Please stay. Build something simple. Learn to drive your robot in a way you can score the most points, even if it is a simple clawbot. I have seen super-sophisticated engineering marvels fail and pushbots win. If you stay positive, focused and passionate then good people will come. Delegate and explain what you need done, don’t assume everyone knows anything about robots. You never know, you might even get the ones that are there just for the credits engaged and interested. And then you have a team and then you are a leader.
Most importantly, you have “the right stuff” that comes harder to others - passion!

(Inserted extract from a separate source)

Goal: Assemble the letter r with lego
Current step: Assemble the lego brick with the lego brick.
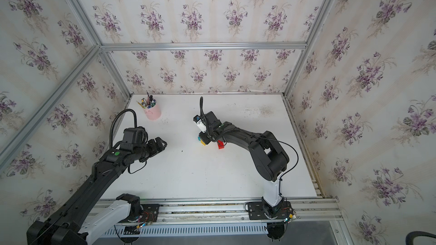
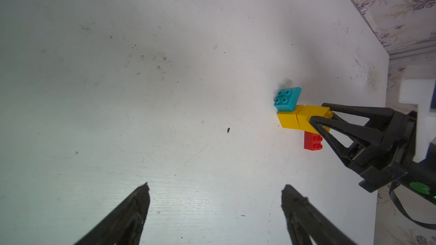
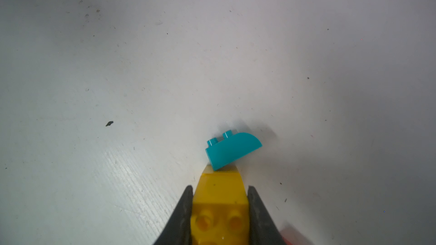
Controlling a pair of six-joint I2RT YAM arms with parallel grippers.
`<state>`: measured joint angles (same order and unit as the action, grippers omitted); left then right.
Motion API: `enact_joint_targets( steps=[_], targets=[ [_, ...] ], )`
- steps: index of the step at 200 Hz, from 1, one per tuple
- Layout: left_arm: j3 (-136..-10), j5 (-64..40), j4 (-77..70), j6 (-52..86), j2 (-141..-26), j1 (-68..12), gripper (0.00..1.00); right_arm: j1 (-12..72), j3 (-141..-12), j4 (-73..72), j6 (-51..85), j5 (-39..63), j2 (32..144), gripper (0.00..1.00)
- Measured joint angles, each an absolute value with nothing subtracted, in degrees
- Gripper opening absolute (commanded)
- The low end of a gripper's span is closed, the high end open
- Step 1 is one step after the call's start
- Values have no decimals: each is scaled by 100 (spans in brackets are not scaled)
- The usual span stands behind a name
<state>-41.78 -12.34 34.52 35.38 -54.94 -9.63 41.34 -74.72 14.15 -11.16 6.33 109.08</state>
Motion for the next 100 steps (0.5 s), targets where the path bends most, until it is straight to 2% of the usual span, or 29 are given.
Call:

As for the quote above, please read this article from robohub.org:
I will garuntee you that gender has no importance in VEX. No males or females, just Engineers who wish to change the world. Do you wish to believe that you have no opportunity to be a leader just because you’re a female? Who has been causing you such trouble to doubt yourself? All I have to say is you’re not the only one who believes these things and it sucks to hear that so many females believe they are incapable to be a leader. GirlPowered is meant to get more females involved with VEX, but they dont shine light to women that they are just as capable as men. I realized that, as there are a disproportionately large amount of males than females in VEX student-made alliances. In the alliance I formed, TVA, we tried inviting GirlPowered teams into the alliance, and yet many declined because they say they are not “competitive enough to be in alliances.” And because of that there are 45 males and only 6 females within TVA. Yet all of the GirlPowered teams within the alliance have been consistently qualifying for worlds through the state event, by both winning the state tournament and/or design award. Both males and females are capable of accomplishing the same exact thing, the only problem is the incorrect interpretations you put on yourself. As I say again, I will garuntee you that gender has no importance in VEX. No males or females, just Engineers who wish to change the world.